Work item: The expected answer is the set of lines in the data below between the line holding "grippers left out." and the line holding "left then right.", inclusive, written out exactly.

Dataset:
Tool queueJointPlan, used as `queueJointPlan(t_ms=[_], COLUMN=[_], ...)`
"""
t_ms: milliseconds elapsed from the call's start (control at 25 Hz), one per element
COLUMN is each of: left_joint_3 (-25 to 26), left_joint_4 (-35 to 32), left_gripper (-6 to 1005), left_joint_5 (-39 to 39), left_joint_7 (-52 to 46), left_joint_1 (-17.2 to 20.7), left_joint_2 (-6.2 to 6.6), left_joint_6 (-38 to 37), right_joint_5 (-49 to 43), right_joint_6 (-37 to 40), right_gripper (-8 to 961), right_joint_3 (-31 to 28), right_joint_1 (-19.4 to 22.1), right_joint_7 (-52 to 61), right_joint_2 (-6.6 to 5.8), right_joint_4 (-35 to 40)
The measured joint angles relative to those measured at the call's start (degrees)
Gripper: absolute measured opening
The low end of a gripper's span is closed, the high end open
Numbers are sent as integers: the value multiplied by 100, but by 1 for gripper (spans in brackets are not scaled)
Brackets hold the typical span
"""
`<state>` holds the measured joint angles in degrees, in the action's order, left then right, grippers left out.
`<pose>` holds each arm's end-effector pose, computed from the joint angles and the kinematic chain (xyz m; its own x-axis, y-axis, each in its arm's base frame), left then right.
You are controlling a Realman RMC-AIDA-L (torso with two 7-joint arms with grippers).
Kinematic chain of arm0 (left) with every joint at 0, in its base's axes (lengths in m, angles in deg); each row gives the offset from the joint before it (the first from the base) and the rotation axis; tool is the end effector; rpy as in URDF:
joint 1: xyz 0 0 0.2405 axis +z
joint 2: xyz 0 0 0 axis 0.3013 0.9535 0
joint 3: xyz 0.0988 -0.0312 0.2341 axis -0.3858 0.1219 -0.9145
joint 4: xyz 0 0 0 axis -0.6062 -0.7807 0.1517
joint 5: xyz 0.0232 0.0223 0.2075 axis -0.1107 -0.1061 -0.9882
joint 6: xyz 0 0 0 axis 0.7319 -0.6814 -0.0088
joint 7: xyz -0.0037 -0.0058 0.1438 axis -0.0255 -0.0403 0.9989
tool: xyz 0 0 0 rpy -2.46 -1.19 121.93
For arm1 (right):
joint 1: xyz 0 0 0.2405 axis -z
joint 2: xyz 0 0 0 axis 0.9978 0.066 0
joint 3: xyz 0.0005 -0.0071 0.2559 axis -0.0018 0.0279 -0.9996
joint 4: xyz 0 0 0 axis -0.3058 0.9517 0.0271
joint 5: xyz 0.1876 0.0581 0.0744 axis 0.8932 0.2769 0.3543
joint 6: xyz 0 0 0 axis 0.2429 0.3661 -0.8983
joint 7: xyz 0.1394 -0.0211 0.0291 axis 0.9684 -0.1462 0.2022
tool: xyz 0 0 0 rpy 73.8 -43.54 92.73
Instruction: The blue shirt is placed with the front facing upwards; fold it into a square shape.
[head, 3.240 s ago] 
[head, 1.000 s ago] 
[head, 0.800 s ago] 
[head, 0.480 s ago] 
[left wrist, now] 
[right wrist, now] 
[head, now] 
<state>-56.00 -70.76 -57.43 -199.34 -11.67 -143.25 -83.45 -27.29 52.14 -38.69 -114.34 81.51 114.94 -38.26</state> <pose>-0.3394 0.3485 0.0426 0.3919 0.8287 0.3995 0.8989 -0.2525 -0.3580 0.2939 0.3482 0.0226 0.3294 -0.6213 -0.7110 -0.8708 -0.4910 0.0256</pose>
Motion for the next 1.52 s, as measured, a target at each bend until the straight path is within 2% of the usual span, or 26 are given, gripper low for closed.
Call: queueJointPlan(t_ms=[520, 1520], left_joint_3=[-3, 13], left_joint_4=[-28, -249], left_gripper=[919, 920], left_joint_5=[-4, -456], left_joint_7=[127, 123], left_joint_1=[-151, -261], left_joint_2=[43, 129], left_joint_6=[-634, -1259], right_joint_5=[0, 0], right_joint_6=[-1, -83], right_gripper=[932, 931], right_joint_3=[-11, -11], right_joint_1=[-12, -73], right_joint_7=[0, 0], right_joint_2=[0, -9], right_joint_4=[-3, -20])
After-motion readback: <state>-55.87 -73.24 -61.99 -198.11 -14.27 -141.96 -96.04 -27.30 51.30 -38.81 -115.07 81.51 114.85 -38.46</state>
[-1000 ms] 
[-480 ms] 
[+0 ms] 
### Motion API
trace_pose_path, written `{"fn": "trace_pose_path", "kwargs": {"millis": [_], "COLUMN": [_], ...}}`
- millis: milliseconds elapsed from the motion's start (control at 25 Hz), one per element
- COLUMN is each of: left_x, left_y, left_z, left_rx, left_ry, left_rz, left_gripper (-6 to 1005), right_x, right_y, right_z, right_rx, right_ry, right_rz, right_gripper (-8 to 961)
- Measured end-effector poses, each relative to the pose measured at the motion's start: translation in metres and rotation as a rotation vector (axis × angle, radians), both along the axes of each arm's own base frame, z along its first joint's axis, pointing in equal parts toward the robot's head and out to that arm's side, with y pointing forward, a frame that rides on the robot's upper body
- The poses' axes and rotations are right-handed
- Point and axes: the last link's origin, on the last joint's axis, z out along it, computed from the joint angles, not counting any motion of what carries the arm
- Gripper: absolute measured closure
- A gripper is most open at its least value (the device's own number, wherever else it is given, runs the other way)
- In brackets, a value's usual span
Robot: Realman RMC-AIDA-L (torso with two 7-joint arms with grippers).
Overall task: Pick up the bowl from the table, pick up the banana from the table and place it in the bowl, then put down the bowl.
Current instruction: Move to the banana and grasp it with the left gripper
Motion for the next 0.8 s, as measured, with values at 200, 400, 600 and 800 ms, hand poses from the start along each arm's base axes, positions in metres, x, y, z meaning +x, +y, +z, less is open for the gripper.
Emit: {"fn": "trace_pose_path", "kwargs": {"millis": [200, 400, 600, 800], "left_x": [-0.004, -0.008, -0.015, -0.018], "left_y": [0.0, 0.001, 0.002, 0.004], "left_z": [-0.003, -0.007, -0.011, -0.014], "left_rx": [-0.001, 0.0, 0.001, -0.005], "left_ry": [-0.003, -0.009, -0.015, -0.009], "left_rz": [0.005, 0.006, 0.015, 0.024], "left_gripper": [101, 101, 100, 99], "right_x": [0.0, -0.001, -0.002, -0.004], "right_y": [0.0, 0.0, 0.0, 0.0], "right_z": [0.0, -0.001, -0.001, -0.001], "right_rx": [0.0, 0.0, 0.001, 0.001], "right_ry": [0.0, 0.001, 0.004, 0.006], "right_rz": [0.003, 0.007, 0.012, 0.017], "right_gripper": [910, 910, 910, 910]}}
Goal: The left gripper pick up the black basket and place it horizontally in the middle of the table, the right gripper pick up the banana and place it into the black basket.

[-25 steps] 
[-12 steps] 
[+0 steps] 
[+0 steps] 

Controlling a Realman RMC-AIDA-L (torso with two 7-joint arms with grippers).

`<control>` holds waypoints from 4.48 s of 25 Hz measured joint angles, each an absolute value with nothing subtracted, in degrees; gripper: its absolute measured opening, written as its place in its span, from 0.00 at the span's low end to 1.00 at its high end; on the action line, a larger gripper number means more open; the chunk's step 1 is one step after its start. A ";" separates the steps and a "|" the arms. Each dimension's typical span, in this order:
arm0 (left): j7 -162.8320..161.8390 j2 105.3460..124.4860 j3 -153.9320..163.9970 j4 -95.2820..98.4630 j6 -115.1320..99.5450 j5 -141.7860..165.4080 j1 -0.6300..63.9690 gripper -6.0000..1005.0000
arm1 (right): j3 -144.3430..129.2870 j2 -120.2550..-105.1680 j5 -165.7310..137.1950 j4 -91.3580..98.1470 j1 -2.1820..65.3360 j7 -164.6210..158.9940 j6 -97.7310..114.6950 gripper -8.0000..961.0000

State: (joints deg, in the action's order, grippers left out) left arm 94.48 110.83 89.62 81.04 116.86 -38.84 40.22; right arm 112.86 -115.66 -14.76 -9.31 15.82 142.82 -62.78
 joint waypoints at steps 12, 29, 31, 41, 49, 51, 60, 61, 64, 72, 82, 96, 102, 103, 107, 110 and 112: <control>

Output below:
`<state>` holds the measured joint angles in degrees, in the action's order, left then right, grippers left out.
`<pose>` holds each arm's end-effector pose, computed from the joint angles and the kinematic chain (xyz m; its own x-axis, y-axis, each in its arm's base frame), left then right.

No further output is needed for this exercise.